*** DATA EXCERPTS ***
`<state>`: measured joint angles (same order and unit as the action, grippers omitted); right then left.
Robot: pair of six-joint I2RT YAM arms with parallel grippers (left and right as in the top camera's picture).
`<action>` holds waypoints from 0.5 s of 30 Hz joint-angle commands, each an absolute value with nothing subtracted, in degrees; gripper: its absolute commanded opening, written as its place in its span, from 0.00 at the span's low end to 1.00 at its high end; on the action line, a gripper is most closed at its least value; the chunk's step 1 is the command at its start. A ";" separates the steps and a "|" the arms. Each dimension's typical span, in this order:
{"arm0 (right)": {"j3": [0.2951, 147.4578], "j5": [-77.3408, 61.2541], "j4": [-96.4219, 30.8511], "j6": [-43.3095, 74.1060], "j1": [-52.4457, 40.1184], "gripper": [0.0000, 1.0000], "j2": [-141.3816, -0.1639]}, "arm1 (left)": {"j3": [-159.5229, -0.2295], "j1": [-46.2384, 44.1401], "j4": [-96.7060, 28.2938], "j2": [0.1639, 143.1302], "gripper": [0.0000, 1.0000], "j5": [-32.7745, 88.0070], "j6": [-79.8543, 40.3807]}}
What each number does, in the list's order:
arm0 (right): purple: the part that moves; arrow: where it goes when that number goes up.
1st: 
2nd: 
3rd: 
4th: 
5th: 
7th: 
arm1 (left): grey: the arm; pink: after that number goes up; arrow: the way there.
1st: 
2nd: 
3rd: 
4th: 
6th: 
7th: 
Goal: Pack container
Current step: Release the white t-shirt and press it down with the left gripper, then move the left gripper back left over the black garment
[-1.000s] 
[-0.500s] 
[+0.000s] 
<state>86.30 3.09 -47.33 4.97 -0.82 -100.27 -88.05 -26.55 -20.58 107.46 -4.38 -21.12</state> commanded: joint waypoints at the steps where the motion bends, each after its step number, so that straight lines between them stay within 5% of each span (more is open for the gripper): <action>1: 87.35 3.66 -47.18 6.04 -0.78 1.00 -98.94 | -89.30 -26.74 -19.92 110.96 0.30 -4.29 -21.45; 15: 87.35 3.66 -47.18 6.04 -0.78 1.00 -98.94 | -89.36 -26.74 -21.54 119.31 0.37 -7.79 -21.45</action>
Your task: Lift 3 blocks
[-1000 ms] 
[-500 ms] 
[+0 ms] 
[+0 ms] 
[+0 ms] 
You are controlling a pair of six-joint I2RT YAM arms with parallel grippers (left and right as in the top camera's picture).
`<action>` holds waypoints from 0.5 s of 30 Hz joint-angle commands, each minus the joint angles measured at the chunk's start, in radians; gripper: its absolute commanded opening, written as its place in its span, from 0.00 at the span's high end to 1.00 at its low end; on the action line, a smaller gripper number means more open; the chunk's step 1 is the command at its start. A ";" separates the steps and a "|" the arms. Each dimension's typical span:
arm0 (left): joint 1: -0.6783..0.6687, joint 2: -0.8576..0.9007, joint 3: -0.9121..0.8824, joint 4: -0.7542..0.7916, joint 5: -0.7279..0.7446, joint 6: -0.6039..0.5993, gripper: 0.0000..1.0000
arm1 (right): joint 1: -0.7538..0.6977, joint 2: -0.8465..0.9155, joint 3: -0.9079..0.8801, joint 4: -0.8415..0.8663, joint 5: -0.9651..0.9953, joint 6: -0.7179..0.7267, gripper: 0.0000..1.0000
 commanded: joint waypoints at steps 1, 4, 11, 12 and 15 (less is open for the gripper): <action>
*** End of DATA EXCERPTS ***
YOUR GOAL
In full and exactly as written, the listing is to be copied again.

OUTPUT FOR THIS EXERCISE
`<state>`: measured joint angles (same order and unit as the action, grippers omitted); right then left.
Robot: pair of six-joint I2RT YAM arms with parallel grippers (left and right as in the top camera's picture).
`<action>` holds waypoints from 0.5 s of 30 Hz joint-angle commands, each an absolute value with nothing subtracted, in degrees; gripper: its absolute commanded opening, written as its place in its span, from 0.00 at the span's low end to 1.00 at its high end; on the action line, a gripper is most closed at its least value; the chunk's step 1 is the command at its start. A ";" separates the steps and a "|" the arms. Each dimension's typical span, in this order:
{"arm0 (right)": {"j3": [0.2951, 147.4578], "j5": [-77.3408, 61.2541], "j4": [-96.4219, 30.8511], "j6": [-43.3095, 74.1060], "j1": [-52.4457, 40.1184], "gripper": [0.0000, 1.0000], "j2": [-141.3816, -0.1639]}, "arm1 (left)": {"j3": [-159.5229, -0.2295], "j1": [-46.2384, 44.1401], "j4": [-96.7060, 28.2938], "j2": [0.1639, 143.1302], "gripper": [0.0000, 1.0000], "j5": [-32.7745, 88.0070], "j6": [-79.8543, 40.3807]}}
What each number does, in the list's order:
arm0 (right): purple: the part that moves; arrow: where it goes when that number goes up.
1st: 
2nd: 
3rd: 
4th: 
5th: 
7th: 
arm1 (left): grey: the arm; pink: after that number goes up; arrow: the way there.
1st: 
2nd: 
3rd: 
4th: 
6th: 
7th: 
Goal: Pack container
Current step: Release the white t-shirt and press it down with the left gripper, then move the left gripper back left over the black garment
[-1.000s] 
[-0.500s] 
[+0.000s] 
<state>86.30 3.09 -47.33 4.97 -0.82 -100.27 -88.05 -26.55 -20.58 107.46 -4.38 -21.12</state> commanded: joint waypoints at the steps where the motion bends, each after its step number, so that straight lines between them stay within 5% of each span (more is open for the gripper): <action>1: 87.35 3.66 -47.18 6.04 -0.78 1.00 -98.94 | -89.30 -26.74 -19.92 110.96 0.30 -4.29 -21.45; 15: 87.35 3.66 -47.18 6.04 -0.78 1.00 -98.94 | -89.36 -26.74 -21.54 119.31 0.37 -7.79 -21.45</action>
Your task: Lift 3 blocks
[-1000 ms] 
[-500 ms] 
[+0 ms] 
[+0 ms] 
[+0 ms] 
You are controlling a pair of six-joint I2RT YAM arms with parallel grippers (left and right as in the top camera's picture).
`<action>` holds waypoints from 0.5 s of 30 Hz joint-angle commands, each minus the joint angles measured at the chunk's start, in radians; gripper: its absolute commanded opening, written as its place in its span, from 0.00 at the span's high end to 1.00 at its low end; on the action line, a smaller gripper number means more open; the chunk's step 1 is the command at its start. A ";" separates the steps and a "|" the arms. Each dimension's typical span:
arm0 (left): joint 1: -0.6783..0.6687, joint 2: -0.8576..0.9007, joint 3: -0.9121..0.8824, joint 4: -0.7542..0.7916, joint 5: -0.7279..0.7446, joint 6: -0.6039..0.5993, gripper: 0.0000..1.0000
arm1 (right): joint 1: -0.7538..0.6977, joint 2: -0.8465..0.9155, joint 3: -0.9079..0.8801, joint 4: -0.8415..0.8663, joint 5: -0.9651..0.9953, joint 6: -0.7179..0.7267, gripper: 0.0000..1.0000
 commanded: joint waypoints at steps 1, 4, 11, 12 and 15 (less is open for the gripper): <action>

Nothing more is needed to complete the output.